### WORK ITEM
All lines from the one with "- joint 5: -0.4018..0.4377" through the final line below are to be reproduced exactly; omit the others.

(EXERCISE DATA begins)

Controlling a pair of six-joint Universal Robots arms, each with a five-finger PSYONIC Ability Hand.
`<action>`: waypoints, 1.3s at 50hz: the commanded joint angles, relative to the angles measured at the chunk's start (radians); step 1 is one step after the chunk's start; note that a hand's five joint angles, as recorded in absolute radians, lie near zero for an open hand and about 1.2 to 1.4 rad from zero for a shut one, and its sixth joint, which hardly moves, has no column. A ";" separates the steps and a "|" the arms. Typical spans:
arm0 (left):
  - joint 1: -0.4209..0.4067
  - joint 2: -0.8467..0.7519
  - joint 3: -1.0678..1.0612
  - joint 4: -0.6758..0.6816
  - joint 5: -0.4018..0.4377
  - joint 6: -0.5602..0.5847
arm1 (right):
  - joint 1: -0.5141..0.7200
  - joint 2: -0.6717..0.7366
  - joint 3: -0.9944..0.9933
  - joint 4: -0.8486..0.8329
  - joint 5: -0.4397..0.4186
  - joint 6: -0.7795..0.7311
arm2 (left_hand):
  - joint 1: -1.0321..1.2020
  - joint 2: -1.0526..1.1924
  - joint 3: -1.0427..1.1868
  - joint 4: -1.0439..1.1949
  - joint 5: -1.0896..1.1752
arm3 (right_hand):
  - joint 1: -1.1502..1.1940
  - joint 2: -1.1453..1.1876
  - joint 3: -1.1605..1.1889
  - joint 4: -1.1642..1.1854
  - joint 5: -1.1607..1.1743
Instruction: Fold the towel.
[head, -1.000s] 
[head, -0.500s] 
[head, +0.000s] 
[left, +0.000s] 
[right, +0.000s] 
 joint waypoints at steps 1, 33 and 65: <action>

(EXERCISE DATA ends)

### YOUR SOLUTION
  - joint 5: -0.4018..0.4377
  - joint 6: -0.5602..0.5847
arm1 (right):
  - joint 1: -0.5141..0.7200
  - joint 2: -0.6717..0.7366
  - joint 3: -0.9944..0.9933
  - joint 4: -0.8486..0.8329
  - joint 5: -0.4397..0.4186
  - joint 6: -0.7795..0.7311
arm2 (left_hand):
  - joint 1: -1.0321..1.2020
  - joint 2: -1.0526..1.1924
  - joint 3: -1.0427..1.1868
  - joint 4: -1.0439..1.1949
  - joint 5: -1.0896..1.1752
arm3 (right_hand):
  - joint 1: -1.1502..1.1940
  - joint 2: -1.1453..1.1876
  - joint 3: -1.1605..1.1889
  - joint 4: -1.1642..1.1854
  - joint 5: -1.1607..1.1743
Instruction: Fold the towel.
[head, -1.000s] 
[head, -0.500s] 
[head, +0.000s] 
[left, +0.000s] 
[right, +0.000s] 
 joint waypoints at steps 1, 33 and 65: <action>

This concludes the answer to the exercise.